Memória, resistência e fabulação: uma análise da Ceilândia de Adirley Queirós.
Abstract
O presente trabalho se propõe a uma análise da obra do cineasta Adirley Queirós, com
especial ênfase para Branco Sai, Preto Fica (Adirley Queirós, 2014). Seus filmes,
realizados na Ceilândia – esta a primeira e maior cidade-satélite no entorno de Brasília
– põe em primeiro plano as experiências de grupos da locais. Recorremos à Caravana
Farkas – conjunto de documentários brasileiros da década de 1960 – e ao fenômeno
mais recente da “cosmética da fome” conforme Ivana Bentes (2007) a fim de
compreender por diferenciação a especificidade do olhar propiciado pela obra de
Queirós acerca dos grupos populares e periféricos dentre o cinema brasileiro.

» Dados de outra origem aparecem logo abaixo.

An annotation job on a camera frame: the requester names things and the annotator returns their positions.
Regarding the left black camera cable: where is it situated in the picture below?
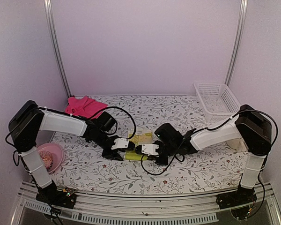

A
Ceilândia, representada como “população negra e marginalizada” – parafraseando a
personagem de Gleide Firmino em Branco Sai, Preto Fica –, é constituída
narrativamente em uma relação de diferença a uma norma, Brasília. O nosso objetivo é,
a partir de uma perspectiva sociológica pós-colonial e interseccional, compreender
como são articuladas as diferenças nesse cinema, considerando as dimensões de raça,
classe, localidade, dentre outras salientadas pelas narrativas. Em Branco Sai, Preto
Fica, o ponto de partida documental é uma denúncia de violência policial em um baile
de música negra na Ceilândia na década de 1980. Os sujeitos denunciantes, deficientes
físicos em decorrência da ação da polícia na ocasião, têm suas vivências atreladas
também à segregação social e racial que marcam a história da cidade-satélite. De
maneira a borrar as fronteiras entre os regimes de “ficção” e “documentário” e superar
uma circunstância existencial subalterna (GRAMSCI, 1977; GÓES, 2016) em que
poderiam ser enquadrados, encarnam personagens em um universo de ficçãocientífica,
explodindo na cena final a cidade de Brasília através de uma bomba com
sons, músicas e vozes da periferia. Os letreiros que encerram o longa-metragem – “da
nossa memória fabulamos nóis mesmos” – enfatizam as formas de subjetivação e
agência dos sujeitos representados, convidando-nos, na análise, a atentar para como
articulam e vivenciam as intersecções entre diferenças e desigualdades.